TASK REQUIREMENTS: Starting at the line that contains "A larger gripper", copy each line through the end of the listing below. Include both ends and output nothing more.

/---

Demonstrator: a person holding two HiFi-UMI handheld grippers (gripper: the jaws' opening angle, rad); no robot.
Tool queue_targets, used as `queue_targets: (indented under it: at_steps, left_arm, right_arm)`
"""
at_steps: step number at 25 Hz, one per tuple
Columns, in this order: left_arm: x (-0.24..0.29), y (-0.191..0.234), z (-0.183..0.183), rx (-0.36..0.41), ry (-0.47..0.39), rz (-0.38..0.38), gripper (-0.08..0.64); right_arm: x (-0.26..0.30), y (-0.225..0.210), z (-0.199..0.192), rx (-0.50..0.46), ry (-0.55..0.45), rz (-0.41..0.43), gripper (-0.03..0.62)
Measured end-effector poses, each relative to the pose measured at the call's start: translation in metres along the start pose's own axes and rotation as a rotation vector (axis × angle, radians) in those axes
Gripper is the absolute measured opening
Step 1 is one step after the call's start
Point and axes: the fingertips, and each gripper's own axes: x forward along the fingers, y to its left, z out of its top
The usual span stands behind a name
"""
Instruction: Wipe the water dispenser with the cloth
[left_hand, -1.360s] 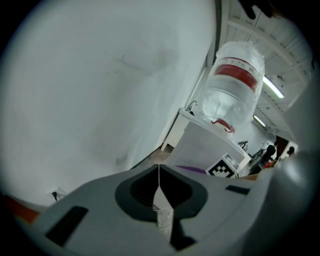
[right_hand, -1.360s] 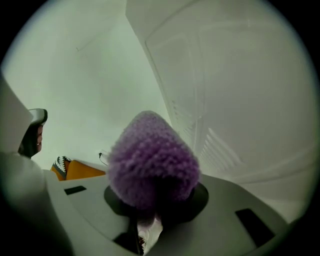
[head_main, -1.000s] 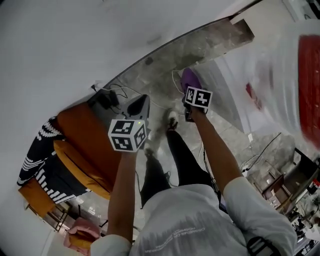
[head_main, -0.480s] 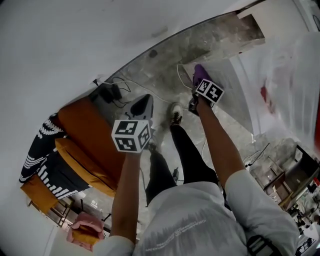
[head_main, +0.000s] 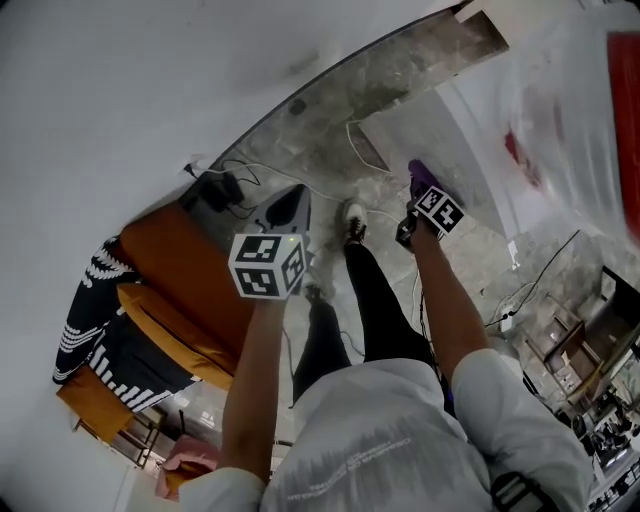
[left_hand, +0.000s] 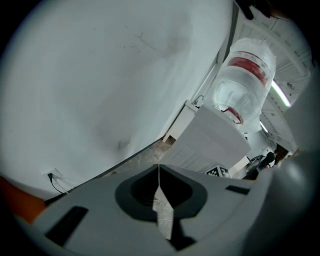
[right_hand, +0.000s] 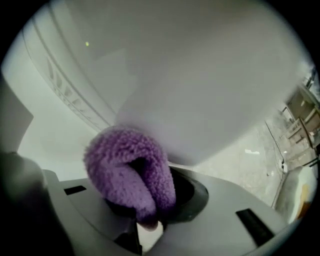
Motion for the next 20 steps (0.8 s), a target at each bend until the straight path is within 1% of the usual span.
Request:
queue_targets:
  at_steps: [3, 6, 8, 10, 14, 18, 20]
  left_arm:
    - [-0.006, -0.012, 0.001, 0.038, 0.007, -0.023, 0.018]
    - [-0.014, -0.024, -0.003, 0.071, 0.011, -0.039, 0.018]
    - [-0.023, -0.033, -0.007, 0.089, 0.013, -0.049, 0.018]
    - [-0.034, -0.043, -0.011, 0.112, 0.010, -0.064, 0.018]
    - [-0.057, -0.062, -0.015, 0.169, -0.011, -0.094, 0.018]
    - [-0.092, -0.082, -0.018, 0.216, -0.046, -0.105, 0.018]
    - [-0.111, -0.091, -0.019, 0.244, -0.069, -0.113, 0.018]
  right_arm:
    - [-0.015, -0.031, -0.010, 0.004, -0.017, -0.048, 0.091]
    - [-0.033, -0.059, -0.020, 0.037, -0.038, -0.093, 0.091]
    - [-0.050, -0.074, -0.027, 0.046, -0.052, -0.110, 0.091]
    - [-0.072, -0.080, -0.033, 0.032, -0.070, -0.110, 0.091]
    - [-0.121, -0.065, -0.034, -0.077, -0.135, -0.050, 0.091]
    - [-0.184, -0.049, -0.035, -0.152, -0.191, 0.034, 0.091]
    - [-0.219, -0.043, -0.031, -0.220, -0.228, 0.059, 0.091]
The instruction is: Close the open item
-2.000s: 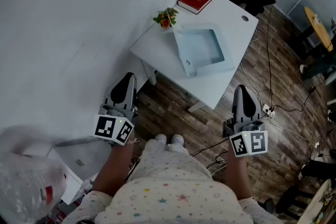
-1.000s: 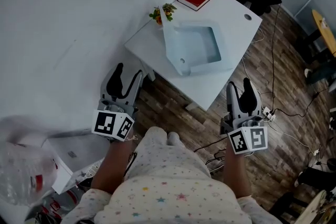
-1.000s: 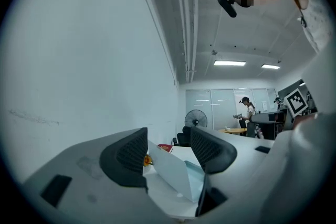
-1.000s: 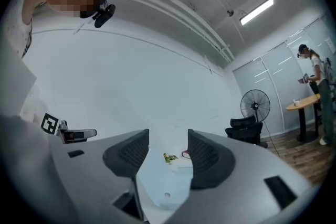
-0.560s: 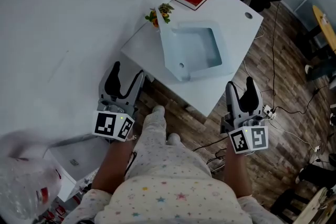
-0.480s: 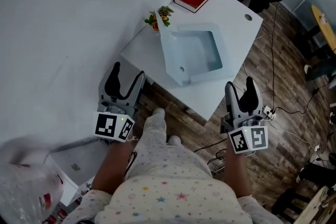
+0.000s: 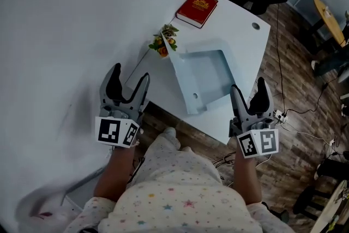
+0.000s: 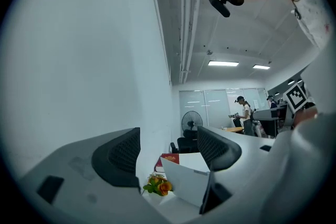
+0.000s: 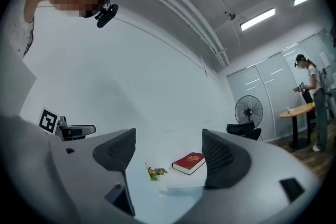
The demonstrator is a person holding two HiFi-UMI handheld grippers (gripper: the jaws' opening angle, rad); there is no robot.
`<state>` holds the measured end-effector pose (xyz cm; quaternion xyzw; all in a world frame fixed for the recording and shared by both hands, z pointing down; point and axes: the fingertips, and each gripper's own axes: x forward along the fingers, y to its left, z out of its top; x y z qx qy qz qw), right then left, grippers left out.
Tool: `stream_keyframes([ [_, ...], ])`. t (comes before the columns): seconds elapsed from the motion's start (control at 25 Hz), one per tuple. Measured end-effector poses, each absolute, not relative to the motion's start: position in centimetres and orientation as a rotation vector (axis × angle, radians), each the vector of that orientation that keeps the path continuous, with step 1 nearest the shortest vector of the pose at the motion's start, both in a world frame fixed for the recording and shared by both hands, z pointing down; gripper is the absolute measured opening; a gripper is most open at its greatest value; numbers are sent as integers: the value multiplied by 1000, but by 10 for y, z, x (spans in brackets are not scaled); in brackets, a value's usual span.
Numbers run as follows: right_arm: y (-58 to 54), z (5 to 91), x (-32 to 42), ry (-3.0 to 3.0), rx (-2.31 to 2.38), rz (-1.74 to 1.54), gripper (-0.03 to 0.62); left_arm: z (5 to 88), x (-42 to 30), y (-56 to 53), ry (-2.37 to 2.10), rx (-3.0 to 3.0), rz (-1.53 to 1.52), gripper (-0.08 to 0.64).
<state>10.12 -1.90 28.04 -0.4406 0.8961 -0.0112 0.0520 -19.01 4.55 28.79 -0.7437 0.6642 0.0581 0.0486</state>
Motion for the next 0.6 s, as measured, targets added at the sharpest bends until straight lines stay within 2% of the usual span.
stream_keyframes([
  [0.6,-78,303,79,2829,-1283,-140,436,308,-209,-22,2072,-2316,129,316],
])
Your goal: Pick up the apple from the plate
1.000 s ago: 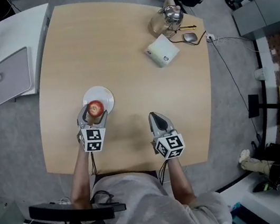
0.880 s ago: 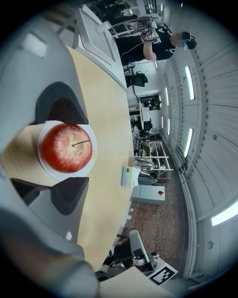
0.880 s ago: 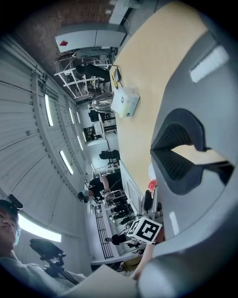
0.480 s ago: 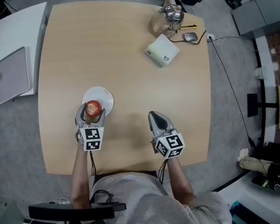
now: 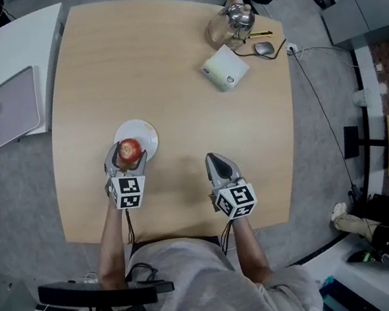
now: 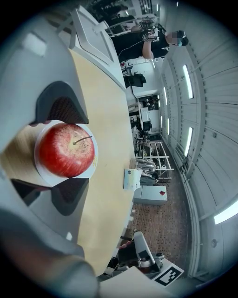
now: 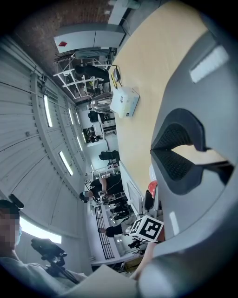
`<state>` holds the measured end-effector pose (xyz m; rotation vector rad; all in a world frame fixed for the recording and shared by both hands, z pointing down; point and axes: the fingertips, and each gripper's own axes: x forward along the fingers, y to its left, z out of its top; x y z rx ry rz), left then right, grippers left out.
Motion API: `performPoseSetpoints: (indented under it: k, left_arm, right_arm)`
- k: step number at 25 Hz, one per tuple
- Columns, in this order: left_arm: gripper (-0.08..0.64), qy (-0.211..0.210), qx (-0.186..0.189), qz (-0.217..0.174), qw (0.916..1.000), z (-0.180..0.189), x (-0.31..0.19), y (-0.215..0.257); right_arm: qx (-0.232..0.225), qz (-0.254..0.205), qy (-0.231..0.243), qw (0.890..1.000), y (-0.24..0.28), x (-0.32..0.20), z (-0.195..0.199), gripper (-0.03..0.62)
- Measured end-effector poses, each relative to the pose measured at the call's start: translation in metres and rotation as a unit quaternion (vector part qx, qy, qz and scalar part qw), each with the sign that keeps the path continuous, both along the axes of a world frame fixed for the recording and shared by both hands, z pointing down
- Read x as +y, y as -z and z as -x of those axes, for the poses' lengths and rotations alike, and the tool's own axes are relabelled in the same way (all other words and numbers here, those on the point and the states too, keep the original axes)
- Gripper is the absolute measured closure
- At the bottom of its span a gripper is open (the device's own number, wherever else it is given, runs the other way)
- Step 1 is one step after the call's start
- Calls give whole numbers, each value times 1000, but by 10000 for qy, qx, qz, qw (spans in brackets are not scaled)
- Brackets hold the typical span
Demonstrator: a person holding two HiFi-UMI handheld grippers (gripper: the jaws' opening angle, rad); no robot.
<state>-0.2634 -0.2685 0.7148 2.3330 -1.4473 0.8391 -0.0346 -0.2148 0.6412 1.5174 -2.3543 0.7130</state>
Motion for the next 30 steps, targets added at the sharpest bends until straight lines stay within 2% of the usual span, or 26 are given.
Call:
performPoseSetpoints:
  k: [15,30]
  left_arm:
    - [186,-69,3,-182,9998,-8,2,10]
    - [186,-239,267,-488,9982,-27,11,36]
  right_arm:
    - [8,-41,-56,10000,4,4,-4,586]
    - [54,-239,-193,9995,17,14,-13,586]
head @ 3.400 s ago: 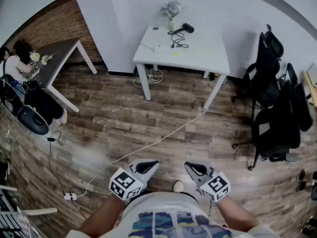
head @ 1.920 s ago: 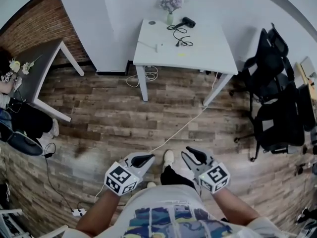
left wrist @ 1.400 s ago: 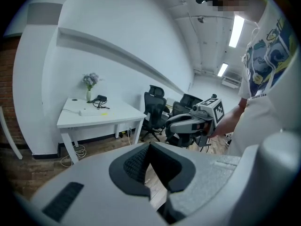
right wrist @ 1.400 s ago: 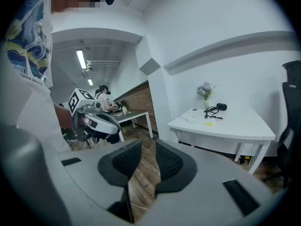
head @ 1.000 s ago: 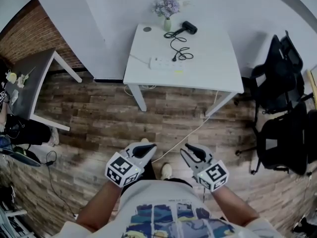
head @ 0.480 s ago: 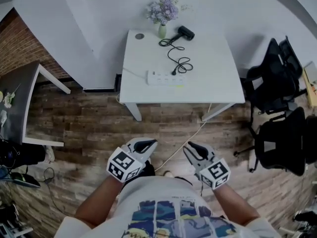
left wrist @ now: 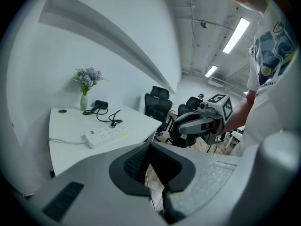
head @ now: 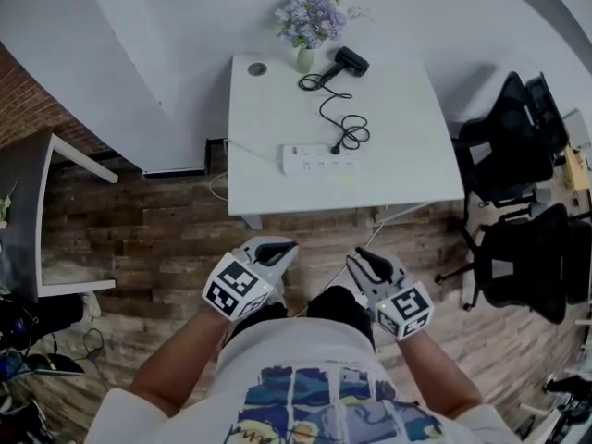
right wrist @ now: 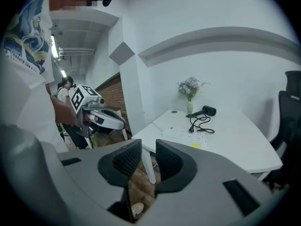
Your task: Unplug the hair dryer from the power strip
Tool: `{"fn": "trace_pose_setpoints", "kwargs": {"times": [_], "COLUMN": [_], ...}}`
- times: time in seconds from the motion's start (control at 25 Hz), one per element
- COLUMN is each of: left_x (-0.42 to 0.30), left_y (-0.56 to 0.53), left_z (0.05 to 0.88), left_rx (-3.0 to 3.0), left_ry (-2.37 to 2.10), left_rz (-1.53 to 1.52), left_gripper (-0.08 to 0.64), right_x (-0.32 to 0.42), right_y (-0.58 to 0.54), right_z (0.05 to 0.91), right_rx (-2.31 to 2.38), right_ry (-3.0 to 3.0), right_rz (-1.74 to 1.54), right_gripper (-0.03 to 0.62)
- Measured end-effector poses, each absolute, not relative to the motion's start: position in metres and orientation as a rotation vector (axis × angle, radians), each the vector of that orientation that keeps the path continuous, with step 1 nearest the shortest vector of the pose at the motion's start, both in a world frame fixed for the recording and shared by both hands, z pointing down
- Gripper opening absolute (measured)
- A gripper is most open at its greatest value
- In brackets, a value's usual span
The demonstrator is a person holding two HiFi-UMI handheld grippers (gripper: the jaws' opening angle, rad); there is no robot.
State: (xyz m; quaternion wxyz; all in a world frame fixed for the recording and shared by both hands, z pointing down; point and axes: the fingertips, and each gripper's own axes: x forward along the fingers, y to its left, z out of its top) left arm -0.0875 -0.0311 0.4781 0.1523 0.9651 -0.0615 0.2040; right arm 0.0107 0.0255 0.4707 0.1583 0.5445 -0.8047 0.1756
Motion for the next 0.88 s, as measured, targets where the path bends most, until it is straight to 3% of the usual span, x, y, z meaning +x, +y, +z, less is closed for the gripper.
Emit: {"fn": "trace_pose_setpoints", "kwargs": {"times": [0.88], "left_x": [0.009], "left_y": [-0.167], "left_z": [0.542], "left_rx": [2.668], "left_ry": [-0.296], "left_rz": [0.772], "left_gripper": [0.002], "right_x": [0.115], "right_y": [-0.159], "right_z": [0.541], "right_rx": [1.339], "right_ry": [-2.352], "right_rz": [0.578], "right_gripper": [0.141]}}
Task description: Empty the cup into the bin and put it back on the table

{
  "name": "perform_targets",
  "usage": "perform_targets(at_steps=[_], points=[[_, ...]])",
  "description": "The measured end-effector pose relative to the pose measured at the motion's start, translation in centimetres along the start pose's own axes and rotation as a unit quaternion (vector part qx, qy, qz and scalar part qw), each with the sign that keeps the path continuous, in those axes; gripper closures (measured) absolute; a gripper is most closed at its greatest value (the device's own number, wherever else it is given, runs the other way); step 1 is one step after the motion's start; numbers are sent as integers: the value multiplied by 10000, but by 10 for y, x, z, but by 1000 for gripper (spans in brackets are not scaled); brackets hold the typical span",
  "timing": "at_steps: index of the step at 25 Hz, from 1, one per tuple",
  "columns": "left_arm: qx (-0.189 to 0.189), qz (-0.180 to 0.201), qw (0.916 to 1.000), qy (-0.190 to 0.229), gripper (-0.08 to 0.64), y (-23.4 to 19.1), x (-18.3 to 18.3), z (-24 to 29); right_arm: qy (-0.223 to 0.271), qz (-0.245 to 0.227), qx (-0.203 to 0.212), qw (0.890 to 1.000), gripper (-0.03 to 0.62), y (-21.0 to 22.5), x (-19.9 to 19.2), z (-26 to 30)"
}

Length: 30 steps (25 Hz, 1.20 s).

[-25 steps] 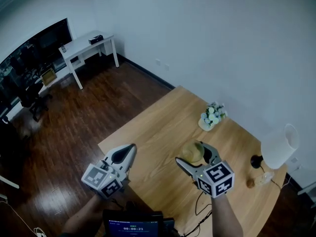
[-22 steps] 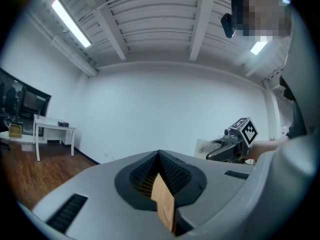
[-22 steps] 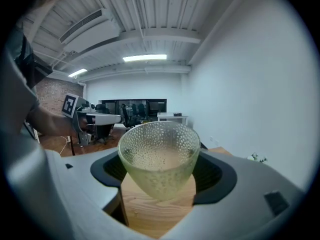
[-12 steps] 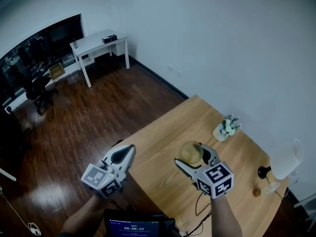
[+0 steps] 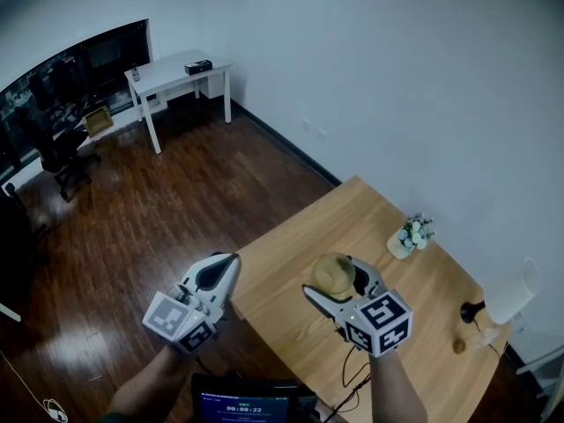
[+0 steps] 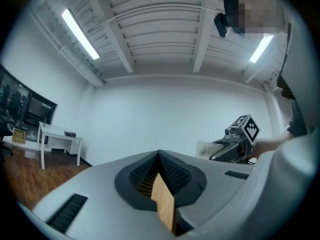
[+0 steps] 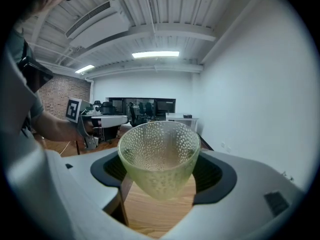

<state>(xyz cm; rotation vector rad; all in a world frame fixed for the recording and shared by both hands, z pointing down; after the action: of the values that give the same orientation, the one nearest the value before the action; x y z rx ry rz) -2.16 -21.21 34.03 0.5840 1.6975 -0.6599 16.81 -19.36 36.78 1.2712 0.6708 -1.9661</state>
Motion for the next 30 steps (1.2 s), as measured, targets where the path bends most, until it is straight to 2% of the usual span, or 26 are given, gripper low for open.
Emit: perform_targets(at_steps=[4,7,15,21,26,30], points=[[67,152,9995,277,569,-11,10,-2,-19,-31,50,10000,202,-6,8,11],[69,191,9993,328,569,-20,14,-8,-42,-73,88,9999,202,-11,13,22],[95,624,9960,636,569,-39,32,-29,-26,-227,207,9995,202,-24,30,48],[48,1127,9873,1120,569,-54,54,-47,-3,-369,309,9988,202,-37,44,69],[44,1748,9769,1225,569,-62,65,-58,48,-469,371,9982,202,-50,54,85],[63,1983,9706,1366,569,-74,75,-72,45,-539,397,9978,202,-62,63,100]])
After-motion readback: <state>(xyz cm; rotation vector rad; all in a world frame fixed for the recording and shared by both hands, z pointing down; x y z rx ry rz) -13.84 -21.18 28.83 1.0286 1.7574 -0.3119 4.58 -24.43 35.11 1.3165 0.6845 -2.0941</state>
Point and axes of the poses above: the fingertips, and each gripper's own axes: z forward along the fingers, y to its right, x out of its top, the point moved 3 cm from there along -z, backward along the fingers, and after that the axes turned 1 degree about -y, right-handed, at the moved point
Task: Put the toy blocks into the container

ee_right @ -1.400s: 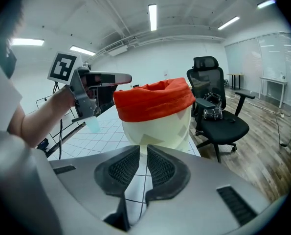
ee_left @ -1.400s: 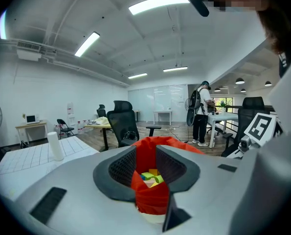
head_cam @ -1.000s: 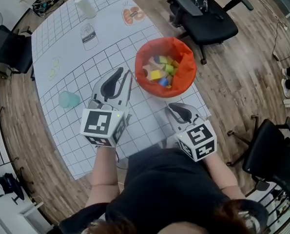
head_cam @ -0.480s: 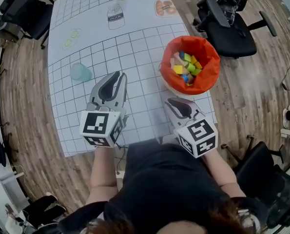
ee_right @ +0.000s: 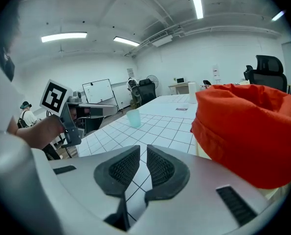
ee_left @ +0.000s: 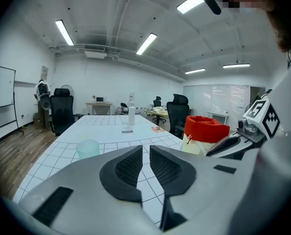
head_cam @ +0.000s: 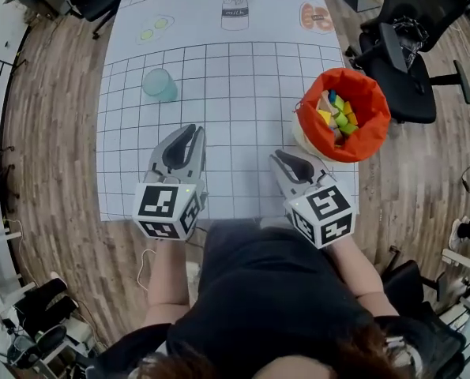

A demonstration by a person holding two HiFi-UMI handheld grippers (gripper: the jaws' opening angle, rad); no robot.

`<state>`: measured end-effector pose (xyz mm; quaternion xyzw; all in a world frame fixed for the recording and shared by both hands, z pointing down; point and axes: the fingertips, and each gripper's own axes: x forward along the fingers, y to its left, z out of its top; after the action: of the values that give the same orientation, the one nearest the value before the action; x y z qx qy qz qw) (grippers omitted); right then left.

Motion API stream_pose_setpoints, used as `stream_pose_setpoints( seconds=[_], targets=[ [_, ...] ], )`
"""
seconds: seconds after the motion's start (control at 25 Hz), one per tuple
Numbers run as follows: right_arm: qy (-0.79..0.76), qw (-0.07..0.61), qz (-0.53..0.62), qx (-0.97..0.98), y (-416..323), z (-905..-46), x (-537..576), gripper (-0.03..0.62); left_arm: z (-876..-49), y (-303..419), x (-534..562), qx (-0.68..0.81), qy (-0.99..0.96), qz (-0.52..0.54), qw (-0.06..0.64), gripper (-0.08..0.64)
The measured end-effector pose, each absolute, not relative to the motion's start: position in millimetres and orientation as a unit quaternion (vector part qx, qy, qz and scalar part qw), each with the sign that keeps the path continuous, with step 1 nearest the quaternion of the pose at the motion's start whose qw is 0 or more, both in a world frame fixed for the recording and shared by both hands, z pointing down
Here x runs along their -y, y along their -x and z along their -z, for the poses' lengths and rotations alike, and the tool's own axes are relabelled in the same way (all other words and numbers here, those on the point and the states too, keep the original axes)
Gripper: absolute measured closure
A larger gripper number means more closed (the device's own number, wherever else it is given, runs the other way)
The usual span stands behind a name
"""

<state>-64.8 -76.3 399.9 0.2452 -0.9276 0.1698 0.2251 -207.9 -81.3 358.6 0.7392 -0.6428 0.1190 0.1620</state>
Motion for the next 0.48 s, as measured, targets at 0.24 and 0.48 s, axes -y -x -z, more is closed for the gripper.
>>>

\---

WRITTEN RESPONSE:
A larger gripper number means more closed (the device's own number, wherever else it is given, runs the other way)
The usual span stands behind a name
"""

<state>-64.8 -76.3 399.9 0.2452 -0.9276 0.1698 0.2251 -207.9 -81.3 358.6 0.7392 -0.6428 0.1190 0.1620</state>
Motion for the next 0.48 s, as measured, targets at 0.24 and 0.48 s, axes -y -x -z, more is closed for the gripper.
>>>

This output has come to an end.